Technology. It doesn't care how old/young you are.
Everyone has trouble with it.
I learned there is a great deal of traffic both to and from my college's city at 7:30am.
I also found that if you arrive on campus at 7:40am, you get your choice of parking spaces.
If you show up at 7:45am, not so much.
Three women from my fall semester class are in this semester's class with me. I had been in a small study group with two of them. We all sat next to each other and chatted like peers.
... mostly about cell phones. :-)
Our teacher spent most of today's first class with introductions. He wanted to know what each student hoped to get out of his class. I introduced myself as a transfer student from the 1980's.
"And I hope to learn how I'm supposed to be doing all the things I've been doing," I said.
"What have you been doing?" he asked.
"A lot of radio and on-line marketing."
As he moved on to the next student, the two women from my study group turned to each other.
"Roses is on our team, again."
And the young man in front of me that I'd never met twisted around and mouthed, "You and me, partners." And he winked.
Can I tell you?
These three people made me feel valuable.
No one in radio had ever made me feel like my experience was worth anything.
You need to go back to school.
Experience is valued there.
Do you feel valued?
On my way across campus to the IT department, I slowed at the crosswalk to let another student catch up to me.
As we proceeded to cross the street together, I told him, "I don't like making people stop for just one person."
"Me, either," he said. "When I'm alone, I run across."
"Do you throw your hands up over your head and yell like Kermit the Frog while you do it?" (I don't know why this visual entered my head nor why I felt the need to share it.)

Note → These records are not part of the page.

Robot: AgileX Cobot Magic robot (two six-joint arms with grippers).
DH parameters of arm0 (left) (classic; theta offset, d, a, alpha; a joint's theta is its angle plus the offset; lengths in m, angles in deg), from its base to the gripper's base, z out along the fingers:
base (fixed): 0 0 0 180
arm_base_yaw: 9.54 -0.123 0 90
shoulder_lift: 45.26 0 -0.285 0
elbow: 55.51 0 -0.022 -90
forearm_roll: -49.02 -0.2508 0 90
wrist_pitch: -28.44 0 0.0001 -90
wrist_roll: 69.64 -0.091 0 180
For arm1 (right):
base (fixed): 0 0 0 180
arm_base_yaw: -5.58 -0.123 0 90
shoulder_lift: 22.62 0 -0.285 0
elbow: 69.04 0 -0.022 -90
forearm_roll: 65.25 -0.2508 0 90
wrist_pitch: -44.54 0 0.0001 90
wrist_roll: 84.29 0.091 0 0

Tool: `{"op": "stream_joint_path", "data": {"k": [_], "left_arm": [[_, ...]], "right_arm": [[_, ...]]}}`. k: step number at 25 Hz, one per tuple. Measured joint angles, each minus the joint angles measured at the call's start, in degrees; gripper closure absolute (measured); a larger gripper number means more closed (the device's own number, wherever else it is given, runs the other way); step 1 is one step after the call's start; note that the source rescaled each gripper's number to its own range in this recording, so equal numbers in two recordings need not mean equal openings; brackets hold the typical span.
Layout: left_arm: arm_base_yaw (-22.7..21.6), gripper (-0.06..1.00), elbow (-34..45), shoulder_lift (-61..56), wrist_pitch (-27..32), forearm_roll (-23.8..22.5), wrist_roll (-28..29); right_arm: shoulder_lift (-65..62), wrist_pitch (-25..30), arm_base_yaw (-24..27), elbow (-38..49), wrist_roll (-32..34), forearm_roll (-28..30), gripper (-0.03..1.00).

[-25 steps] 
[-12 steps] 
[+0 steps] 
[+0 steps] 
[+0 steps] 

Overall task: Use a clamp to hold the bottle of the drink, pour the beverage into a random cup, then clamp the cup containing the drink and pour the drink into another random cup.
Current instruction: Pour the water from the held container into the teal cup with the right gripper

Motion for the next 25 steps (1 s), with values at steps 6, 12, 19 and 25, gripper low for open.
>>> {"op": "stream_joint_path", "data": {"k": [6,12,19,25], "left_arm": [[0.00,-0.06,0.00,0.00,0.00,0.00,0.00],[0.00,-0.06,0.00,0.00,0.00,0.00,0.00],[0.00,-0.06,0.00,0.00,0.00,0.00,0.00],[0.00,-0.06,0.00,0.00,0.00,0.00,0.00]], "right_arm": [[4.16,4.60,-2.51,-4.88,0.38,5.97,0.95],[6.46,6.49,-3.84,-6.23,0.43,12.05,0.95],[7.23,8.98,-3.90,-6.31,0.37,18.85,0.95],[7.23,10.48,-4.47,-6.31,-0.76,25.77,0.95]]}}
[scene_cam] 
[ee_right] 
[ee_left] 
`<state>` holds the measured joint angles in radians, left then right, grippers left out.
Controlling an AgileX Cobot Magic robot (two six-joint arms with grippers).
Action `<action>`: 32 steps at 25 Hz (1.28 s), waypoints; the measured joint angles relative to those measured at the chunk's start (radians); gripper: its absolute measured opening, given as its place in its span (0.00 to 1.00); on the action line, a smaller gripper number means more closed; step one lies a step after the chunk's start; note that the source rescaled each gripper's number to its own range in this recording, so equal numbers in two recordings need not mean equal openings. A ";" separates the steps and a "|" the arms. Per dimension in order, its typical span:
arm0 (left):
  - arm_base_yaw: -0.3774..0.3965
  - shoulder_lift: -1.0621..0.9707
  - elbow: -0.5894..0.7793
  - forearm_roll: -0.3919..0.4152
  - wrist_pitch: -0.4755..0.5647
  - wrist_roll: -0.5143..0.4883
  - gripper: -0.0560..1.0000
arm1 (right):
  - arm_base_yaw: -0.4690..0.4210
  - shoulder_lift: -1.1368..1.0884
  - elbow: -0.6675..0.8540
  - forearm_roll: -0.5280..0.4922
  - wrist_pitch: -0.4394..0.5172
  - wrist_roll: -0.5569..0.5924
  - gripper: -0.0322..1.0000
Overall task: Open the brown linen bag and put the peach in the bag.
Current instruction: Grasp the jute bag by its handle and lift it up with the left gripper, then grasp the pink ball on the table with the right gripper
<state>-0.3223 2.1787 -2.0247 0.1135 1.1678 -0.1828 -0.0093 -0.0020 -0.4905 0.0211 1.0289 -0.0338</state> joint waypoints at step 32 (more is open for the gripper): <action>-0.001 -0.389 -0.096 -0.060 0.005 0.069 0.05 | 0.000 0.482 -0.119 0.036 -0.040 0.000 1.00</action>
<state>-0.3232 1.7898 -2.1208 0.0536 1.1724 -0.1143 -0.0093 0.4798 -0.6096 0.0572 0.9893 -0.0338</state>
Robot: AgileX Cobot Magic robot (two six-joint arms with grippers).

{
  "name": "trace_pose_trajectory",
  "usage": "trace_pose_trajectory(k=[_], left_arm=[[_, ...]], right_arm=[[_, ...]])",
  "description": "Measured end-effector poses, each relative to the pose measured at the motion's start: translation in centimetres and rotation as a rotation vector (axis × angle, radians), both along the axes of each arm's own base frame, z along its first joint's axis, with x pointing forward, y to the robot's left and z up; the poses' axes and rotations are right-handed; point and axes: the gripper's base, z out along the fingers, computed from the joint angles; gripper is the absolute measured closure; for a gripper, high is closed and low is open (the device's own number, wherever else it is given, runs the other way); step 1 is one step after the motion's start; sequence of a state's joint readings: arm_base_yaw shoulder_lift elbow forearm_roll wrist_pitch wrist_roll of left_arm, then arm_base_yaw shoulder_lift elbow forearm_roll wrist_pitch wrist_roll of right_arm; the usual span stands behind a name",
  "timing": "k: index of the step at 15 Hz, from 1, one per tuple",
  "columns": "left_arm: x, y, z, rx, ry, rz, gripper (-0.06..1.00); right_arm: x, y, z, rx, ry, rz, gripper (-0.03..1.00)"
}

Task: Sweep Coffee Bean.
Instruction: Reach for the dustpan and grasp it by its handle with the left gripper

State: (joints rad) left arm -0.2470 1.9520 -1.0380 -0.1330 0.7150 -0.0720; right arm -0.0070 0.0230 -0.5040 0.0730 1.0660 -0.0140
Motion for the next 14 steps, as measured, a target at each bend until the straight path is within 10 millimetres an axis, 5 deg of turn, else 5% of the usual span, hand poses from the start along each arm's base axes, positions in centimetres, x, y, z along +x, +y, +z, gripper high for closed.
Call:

He replied, "No. They usually stop."
I cracked up laughing.
I don't even know why that's funny.
During today's introductory class, the teacher said we'd need a copy of the 2014 AP Stylebook.
After class, I texted The Husband to ask if he had one at work or if he could get one for free anywhere. He responded that he could get his hands on the 1997 version.
It helps to know that even though the AP Stylebook is updated frequently, most news rooms do not bother to purchase the newer versions. (read: cheap, budget cuts)
It is both funny and sad that fully I believed The Husband's available Stylebook is, indeed, 17 years old.
Without The Husband for a source, I posted a public plea on Facebook: "Quick, before I spend money on one, does anyone have a copy of the 2014 AP Stylebook I can have for the semester?"
I tucked my phone in my pocket and headed out to the bookstore across campus. By the time I got there, comments had accumulated on Facebook.
Several journalist friends who work in newspaper had responded to offer me their copies. Each one noted the year of their version. The most recent copy was 2003.
Who says reporters aren't funny?
Elder Son's classmate who was in both my PR and self defense classes last semester also replied on Facebook that she has a copy of the Stylebook I need. She had bought it for the same class last year. She is currently across the globe on foreign exchange study.
"Is your book... in the United States?"
Her mom is going to drop it off on her way to work tomorrow.
Her mom is my age.
I'm going to call her Mrs. when she gets here. Because she's my classmate's mom.
There are 20 students in my spring semester class.
There were exactly 20 desks in the classroom.
When the 19th student arrived, there were two seats side-by-side in the front row. The teacher invited him to choose any seat he wanted. The student looked at the only two seats available and mused, "I suppose, technically, that is a choice."
I like that guy.
I also really like the gal who was charming and bubbly and introduced herself as socially awkward.
She's someone I really want to sit next to. She never stopped smiling.
Today was a very good day.
Today I am very happy I went back to school.